TASK INSTRUCTIONS ▸ Retype the data below exactly; skip every image.
-------- PROVIDED MATERIAL
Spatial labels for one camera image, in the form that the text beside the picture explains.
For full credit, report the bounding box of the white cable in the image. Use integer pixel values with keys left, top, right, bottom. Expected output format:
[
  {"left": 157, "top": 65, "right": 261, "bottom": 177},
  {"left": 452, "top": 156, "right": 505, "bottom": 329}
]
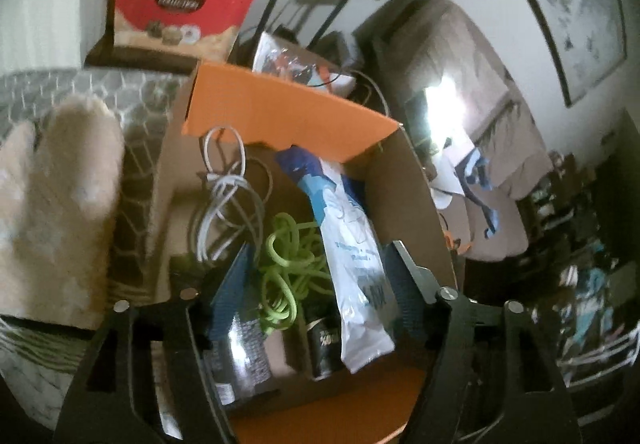
[{"left": 192, "top": 125, "right": 273, "bottom": 265}]

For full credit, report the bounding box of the small black container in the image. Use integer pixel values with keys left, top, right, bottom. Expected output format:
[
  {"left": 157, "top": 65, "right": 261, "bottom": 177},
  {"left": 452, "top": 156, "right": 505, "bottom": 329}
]
[{"left": 305, "top": 309, "right": 346, "bottom": 381}]

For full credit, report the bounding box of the clear plastic packet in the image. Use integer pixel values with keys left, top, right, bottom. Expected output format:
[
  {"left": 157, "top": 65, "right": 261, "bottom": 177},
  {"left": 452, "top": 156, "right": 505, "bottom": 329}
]
[{"left": 252, "top": 31, "right": 356, "bottom": 95}]

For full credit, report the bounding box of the green cable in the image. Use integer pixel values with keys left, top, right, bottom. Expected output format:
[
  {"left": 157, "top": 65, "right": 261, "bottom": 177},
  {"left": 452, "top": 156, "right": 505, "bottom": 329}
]
[{"left": 257, "top": 213, "right": 333, "bottom": 332}]

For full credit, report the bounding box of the brown sofa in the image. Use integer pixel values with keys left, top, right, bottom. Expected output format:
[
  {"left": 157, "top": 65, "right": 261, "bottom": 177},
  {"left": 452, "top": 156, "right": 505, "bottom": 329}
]
[{"left": 355, "top": 0, "right": 556, "bottom": 265}]

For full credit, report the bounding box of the white blue plastic bag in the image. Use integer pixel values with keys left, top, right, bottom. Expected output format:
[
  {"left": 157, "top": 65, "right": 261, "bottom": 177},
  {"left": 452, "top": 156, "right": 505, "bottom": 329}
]
[{"left": 275, "top": 145, "right": 396, "bottom": 374}]

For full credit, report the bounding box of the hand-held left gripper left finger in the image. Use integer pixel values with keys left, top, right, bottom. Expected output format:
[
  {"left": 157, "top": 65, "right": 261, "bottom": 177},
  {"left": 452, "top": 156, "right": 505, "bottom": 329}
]
[{"left": 54, "top": 244, "right": 256, "bottom": 444}]

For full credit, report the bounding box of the grey blue clamp tool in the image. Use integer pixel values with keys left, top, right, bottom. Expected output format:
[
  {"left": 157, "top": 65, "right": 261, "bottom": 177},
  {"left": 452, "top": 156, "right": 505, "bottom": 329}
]
[{"left": 462, "top": 149, "right": 501, "bottom": 237}]

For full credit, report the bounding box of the orange cardboard box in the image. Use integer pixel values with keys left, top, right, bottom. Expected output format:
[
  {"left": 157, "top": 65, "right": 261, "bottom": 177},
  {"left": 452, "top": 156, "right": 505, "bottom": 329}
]
[{"left": 150, "top": 60, "right": 466, "bottom": 444}]

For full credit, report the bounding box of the grey striped cloth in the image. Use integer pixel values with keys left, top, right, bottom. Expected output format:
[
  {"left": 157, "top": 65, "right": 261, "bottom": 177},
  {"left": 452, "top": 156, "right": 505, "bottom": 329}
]
[{"left": 0, "top": 316, "right": 101, "bottom": 375}]

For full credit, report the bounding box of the beige fluffy cloth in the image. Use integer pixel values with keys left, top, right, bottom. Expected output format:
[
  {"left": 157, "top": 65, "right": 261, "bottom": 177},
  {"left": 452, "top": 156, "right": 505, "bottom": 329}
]
[{"left": 0, "top": 96, "right": 126, "bottom": 330}]

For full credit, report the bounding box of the black device with bright light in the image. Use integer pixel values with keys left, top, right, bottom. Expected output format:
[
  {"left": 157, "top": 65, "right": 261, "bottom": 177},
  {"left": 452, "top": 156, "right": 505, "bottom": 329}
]
[{"left": 405, "top": 74, "right": 481, "bottom": 150}]

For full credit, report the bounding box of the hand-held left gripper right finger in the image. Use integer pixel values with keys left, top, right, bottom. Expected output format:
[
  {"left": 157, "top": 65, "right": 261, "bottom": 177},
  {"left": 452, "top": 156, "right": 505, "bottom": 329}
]
[{"left": 385, "top": 240, "right": 583, "bottom": 444}]
----------------
TASK RESPONSE ▸
Spatial labels for one camera image, in the form that the text beside the picture explains.
For full credit, report the bounding box of the white cable in the image. Use integer pixel values with keys left, top, right, bottom. Expected output format:
[
  {"left": 157, "top": 65, "right": 261, "bottom": 177},
  {"left": 452, "top": 156, "right": 505, "bottom": 329}
]
[{"left": 192, "top": 125, "right": 273, "bottom": 265}]

For full credit, report the bounding box of the small black container in the image. Use integer pixel values with keys left, top, right, bottom. Expected output format:
[
  {"left": 157, "top": 65, "right": 261, "bottom": 177},
  {"left": 452, "top": 156, "right": 505, "bottom": 329}
]
[{"left": 305, "top": 309, "right": 346, "bottom": 381}]

For full credit, report the bounding box of the clear plastic packet in the image. Use integer pixel values with keys left, top, right, bottom. Expected output format:
[
  {"left": 157, "top": 65, "right": 261, "bottom": 177},
  {"left": 452, "top": 156, "right": 505, "bottom": 329}
]
[{"left": 252, "top": 31, "right": 356, "bottom": 95}]

For full credit, report the bounding box of the green cable in the image. Use integer pixel values with keys left, top, right, bottom. Expected output format:
[
  {"left": 157, "top": 65, "right": 261, "bottom": 177},
  {"left": 452, "top": 156, "right": 505, "bottom": 329}
]
[{"left": 257, "top": 213, "right": 333, "bottom": 332}]

For full credit, report the bounding box of the brown sofa in the image. Use integer pixel values with keys left, top, right, bottom. Expected output format:
[
  {"left": 157, "top": 65, "right": 261, "bottom": 177},
  {"left": 452, "top": 156, "right": 505, "bottom": 329}
]
[{"left": 355, "top": 0, "right": 556, "bottom": 265}]

For full credit, report the bounding box of the white blue plastic bag in the image. Use integer pixel values with keys left, top, right, bottom. Expected output format:
[
  {"left": 157, "top": 65, "right": 261, "bottom": 177},
  {"left": 452, "top": 156, "right": 505, "bottom": 329}
]
[{"left": 275, "top": 145, "right": 396, "bottom": 374}]

For full credit, report the bounding box of the hand-held left gripper left finger in the image. Use integer pixel values with keys left, top, right, bottom. Expected output format:
[
  {"left": 157, "top": 65, "right": 261, "bottom": 177},
  {"left": 452, "top": 156, "right": 505, "bottom": 329}
]
[{"left": 54, "top": 244, "right": 256, "bottom": 444}]

For full credit, report the bounding box of the grey blue clamp tool in the image. Use integer pixel values with keys left, top, right, bottom. Expected output format:
[
  {"left": 157, "top": 65, "right": 261, "bottom": 177},
  {"left": 452, "top": 156, "right": 505, "bottom": 329}
]
[{"left": 462, "top": 149, "right": 501, "bottom": 237}]

For full credit, report the bounding box of the orange cardboard box in the image. Use integer pixel values with keys left, top, right, bottom. Expected output format:
[
  {"left": 157, "top": 65, "right": 261, "bottom": 177},
  {"left": 452, "top": 156, "right": 505, "bottom": 329}
]
[{"left": 150, "top": 60, "right": 466, "bottom": 444}]

For full credit, report the bounding box of the grey striped cloth in the image. Use integer pixel values with keys left, top, right, bottom. Expected output format:
[
  {"left": 157, "top": 65, "right": 261, "bottom": 177},
  {"left": 452, "top": 156, "right": 505, "bottom": 329}
]
[{"left": 0, "top": 316, "right": 101, "bottom": 375}]

For full credit, report the bounding box of the beige fluffy cloth in the image. Use integer pixel values with keys left, top, right, bottom. Expected output format:
[
  {"left": 157, "top": 65, "right": 261, "bottom": 177},
  {"left": 452, "top": 156, "right": 505, "bottom": 329}
]
[{"left": 0, "top": 96, "right": 126, "bottom": 330}]

For full credit, report the bounding box of the black device with bright light in the image. Use integer pixel values with keys left, top, right, bottom. Expected output format:
[
  {"left": 157, "top": 65, "right": 261, "bottom": 177},
  {"left": 452, "top": 156, "right": 505, "bottom": 329}
]
[{"left": 405, "top": 74, "right": 481, "bottom": 150}]

For full credit, report the bounding box of the hand-held left gripper right finger in the image. Use integer pixel values with keys left, top, right, bottom. Expected output format:
[
  {"left": 157, "top": 65, "right": 261, "bottom": 177},
  {"left": 452, "top": 156, "right": 505, "bottom": 329}
]
[{"left": 385, "top": 240, "right": 583, "bottom": 444}]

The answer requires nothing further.